Directions: Starting with the line that contains "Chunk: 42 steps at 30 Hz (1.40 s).", reproduce each line through the end of the entries exactly as written.

########################################

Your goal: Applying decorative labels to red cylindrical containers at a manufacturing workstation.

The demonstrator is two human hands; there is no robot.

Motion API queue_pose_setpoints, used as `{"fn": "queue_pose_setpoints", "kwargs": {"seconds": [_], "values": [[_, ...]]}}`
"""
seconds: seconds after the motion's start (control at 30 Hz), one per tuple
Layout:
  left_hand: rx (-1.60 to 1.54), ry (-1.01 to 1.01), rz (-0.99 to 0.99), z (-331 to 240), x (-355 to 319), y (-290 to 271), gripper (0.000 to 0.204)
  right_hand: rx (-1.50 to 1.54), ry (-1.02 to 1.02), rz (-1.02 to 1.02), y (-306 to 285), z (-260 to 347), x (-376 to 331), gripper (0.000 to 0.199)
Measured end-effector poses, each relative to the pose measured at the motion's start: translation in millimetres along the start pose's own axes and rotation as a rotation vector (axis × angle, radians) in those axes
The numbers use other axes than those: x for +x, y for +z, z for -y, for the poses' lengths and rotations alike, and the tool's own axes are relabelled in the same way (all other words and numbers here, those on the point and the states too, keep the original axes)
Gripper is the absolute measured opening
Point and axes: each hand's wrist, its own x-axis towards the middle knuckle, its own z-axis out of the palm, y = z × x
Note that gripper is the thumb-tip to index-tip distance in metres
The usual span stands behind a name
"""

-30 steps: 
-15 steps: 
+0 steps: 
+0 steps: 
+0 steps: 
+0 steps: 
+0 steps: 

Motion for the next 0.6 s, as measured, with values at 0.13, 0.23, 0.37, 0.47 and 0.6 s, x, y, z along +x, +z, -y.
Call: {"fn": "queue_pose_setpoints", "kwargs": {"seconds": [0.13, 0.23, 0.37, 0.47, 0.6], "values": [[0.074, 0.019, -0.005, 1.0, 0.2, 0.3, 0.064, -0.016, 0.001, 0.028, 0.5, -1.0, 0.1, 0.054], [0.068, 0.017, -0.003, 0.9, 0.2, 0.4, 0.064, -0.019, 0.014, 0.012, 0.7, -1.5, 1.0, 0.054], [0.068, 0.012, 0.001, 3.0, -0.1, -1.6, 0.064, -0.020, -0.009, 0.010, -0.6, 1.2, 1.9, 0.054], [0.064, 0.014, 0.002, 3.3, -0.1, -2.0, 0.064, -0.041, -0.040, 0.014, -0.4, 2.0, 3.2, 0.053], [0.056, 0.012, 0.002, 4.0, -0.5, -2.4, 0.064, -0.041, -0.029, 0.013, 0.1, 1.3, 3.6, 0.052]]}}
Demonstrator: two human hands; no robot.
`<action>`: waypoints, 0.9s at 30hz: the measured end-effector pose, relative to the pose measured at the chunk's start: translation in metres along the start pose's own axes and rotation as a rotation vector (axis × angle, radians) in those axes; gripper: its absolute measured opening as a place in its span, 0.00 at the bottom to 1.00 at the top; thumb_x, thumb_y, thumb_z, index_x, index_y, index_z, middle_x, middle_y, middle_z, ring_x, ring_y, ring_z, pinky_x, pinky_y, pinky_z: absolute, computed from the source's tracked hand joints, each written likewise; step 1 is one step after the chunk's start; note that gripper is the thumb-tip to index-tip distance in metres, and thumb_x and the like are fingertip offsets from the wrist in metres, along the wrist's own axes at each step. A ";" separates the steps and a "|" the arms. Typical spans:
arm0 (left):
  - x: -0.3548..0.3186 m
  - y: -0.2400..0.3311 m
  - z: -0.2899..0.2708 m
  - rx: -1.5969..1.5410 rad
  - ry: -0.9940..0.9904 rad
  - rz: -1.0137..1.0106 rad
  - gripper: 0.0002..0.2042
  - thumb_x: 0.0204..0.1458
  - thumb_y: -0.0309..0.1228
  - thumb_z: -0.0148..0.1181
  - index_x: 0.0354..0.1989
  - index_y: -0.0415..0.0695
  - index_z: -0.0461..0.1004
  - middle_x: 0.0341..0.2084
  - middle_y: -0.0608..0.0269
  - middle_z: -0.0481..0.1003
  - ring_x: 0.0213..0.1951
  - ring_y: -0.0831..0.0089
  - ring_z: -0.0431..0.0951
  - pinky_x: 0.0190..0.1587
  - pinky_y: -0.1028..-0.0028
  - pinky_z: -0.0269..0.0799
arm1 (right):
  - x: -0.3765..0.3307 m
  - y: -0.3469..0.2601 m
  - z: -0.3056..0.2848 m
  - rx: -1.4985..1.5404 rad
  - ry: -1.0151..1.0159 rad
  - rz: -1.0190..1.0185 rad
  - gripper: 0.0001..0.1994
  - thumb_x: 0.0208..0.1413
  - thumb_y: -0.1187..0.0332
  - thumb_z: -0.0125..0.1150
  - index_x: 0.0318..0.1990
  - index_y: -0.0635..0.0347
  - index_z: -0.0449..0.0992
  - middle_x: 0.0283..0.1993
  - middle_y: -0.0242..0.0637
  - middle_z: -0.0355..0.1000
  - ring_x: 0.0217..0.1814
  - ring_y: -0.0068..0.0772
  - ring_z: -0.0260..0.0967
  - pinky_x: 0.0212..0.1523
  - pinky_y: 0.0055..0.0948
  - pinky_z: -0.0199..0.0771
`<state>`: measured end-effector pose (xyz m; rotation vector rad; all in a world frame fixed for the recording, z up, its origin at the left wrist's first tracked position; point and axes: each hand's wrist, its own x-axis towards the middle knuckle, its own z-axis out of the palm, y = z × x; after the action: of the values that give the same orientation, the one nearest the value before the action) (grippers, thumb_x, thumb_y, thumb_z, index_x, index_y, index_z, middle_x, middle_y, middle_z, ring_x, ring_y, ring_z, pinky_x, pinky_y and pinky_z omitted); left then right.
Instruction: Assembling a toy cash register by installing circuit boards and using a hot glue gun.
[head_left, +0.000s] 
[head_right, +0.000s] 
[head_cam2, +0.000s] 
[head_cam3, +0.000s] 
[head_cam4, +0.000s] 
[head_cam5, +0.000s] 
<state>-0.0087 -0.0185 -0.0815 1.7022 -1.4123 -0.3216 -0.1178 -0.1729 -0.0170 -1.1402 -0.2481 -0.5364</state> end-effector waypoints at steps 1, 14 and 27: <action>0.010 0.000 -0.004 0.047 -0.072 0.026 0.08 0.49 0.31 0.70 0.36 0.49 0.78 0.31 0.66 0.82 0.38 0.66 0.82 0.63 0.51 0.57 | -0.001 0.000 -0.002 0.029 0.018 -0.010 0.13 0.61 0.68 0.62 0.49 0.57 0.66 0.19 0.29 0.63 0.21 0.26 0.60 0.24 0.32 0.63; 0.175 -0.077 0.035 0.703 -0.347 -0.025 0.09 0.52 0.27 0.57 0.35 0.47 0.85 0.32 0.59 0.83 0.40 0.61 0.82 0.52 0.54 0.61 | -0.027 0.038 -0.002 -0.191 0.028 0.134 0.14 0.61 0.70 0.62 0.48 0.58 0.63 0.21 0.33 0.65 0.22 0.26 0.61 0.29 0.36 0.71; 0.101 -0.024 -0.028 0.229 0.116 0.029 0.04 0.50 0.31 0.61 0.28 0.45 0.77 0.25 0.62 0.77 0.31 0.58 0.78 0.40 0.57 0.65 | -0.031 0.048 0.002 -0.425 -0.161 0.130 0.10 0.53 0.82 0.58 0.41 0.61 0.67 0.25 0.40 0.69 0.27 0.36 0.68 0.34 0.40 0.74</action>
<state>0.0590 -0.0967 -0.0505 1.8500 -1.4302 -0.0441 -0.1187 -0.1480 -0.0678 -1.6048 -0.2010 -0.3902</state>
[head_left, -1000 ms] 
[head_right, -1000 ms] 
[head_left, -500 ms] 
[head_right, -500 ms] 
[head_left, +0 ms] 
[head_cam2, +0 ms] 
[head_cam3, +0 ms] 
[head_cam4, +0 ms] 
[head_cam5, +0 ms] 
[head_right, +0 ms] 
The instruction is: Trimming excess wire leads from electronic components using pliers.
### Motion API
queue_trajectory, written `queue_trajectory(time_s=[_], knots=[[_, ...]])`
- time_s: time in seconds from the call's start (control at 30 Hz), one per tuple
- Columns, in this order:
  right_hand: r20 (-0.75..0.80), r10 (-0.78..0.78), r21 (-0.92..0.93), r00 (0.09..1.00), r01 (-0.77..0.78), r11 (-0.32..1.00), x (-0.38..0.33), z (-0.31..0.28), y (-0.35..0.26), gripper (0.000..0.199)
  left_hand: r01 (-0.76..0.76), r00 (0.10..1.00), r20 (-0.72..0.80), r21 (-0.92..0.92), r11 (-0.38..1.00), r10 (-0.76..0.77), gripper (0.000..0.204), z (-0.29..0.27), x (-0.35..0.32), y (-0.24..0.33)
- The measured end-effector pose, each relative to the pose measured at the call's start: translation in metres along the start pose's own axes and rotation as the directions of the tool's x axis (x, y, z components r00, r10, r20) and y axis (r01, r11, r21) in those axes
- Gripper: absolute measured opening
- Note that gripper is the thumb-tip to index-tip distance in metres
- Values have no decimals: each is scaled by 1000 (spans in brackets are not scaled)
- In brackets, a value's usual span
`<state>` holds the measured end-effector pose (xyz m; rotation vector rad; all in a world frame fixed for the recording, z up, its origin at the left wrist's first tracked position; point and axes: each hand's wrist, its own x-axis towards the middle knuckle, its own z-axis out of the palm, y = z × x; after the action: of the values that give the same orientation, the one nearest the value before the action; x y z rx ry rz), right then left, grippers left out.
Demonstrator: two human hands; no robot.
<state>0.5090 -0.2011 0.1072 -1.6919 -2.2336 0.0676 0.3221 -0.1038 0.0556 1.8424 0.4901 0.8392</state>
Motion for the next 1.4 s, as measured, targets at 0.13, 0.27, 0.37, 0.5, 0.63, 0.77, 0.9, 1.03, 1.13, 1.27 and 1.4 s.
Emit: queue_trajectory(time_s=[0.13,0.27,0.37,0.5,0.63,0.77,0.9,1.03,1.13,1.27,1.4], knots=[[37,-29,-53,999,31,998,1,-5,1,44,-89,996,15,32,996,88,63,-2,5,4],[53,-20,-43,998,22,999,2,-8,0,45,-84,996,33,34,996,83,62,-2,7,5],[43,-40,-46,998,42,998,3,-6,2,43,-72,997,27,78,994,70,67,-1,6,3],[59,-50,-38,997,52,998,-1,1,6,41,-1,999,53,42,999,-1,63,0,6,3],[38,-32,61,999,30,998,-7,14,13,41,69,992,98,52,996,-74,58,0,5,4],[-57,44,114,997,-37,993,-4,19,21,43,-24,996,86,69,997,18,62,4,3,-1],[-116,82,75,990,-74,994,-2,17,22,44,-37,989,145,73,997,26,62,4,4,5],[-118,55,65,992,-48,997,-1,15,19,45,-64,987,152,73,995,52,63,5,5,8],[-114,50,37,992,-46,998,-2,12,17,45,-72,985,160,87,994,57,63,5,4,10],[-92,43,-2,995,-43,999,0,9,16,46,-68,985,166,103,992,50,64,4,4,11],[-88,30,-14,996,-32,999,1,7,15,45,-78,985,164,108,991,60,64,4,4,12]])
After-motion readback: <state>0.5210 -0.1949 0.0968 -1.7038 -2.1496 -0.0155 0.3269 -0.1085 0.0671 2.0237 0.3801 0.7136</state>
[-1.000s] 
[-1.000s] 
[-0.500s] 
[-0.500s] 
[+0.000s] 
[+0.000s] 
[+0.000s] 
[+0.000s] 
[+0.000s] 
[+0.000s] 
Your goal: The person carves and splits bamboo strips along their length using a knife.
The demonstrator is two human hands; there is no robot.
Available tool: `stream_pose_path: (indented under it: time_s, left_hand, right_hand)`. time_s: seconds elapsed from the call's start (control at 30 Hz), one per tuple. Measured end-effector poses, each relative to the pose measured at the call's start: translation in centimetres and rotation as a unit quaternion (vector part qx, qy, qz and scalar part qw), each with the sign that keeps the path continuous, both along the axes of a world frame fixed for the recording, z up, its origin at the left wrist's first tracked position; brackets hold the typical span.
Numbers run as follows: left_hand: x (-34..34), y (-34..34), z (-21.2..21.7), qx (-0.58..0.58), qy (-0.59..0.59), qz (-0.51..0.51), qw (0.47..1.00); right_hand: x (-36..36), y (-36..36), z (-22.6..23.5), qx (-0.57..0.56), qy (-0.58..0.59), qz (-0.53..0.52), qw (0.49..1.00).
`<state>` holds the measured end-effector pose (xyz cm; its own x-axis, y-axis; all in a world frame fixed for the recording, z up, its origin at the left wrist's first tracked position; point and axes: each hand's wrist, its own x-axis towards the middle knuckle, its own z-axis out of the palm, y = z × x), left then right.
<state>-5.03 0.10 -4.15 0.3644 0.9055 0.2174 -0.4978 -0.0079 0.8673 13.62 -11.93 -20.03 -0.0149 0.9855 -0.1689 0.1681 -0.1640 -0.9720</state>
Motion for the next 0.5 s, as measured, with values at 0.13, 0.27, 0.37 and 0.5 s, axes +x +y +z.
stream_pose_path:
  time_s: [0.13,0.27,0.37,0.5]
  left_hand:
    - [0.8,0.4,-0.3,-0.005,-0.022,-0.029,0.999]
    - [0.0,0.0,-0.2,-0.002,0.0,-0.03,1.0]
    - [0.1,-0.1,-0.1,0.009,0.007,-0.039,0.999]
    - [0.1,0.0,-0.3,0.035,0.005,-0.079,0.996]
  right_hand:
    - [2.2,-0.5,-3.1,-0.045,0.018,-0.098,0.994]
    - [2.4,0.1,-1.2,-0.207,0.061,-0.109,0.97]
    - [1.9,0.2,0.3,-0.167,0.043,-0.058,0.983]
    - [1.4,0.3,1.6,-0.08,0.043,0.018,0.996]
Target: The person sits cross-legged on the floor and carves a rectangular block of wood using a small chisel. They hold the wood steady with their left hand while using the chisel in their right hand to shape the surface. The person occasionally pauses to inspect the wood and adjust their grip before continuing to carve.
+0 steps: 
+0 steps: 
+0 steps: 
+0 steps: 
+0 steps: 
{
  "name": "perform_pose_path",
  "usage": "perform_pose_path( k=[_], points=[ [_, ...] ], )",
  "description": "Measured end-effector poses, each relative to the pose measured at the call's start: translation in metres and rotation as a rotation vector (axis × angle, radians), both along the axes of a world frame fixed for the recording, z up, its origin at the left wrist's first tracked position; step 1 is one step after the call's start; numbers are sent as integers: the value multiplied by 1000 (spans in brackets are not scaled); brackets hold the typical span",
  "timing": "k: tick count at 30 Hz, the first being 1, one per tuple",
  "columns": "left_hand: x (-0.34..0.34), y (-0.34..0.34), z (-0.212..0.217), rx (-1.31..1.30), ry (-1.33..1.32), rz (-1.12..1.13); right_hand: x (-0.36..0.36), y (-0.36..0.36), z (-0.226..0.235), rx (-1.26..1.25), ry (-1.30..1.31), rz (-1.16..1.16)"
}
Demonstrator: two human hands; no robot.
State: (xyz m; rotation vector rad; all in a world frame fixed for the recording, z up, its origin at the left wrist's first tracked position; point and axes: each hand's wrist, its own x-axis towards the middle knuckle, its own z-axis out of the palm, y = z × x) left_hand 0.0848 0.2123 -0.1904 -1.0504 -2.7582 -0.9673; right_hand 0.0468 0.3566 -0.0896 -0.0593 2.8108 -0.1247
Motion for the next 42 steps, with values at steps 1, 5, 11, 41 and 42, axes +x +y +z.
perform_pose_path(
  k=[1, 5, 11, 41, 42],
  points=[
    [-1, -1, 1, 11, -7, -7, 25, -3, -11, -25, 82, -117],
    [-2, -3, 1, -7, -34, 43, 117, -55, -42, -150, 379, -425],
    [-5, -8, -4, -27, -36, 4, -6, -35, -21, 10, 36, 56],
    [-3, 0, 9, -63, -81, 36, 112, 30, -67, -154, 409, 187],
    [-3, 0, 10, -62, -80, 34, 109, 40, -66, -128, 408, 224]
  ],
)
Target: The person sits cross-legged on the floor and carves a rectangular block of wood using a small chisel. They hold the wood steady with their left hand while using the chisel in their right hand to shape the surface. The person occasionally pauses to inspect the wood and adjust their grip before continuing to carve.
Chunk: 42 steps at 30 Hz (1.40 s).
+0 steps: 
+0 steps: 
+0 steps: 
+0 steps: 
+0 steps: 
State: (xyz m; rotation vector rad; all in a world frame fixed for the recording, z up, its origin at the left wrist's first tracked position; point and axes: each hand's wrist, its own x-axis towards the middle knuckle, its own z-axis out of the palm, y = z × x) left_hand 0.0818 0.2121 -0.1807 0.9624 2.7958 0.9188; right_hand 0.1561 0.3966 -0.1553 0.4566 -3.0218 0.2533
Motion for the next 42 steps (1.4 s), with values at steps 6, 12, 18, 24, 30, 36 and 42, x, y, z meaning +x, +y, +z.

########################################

Exercise answer:
Chunk: 42 steps at 30 Hz (1.40 s).
+0 steps: 
+0 steps: 
+0 steps: 
+0 steps: 
+0 steps: 
State: (xyz m; rotation vector rad; all in a world frame fixed for the recording, z up, its origin at the left wrist's first tracked position; point and axes: each hand's wrist, its own x-axis towards the middle knuckle, its own z-axis out of the palm, y = z × x) left_hand 0.0818 0.2121 -0.1807 0.9624 2.7958 0.9188; right_hand 0.1561 0.3966 -0.1553 0.4566 -3.0218 0.2533
Motion for the next 42 steps (1.4 s), with values at steps 6, 12, 18, 24, 30, 36 and 42, x, y, z meaning +x, +y, +z.

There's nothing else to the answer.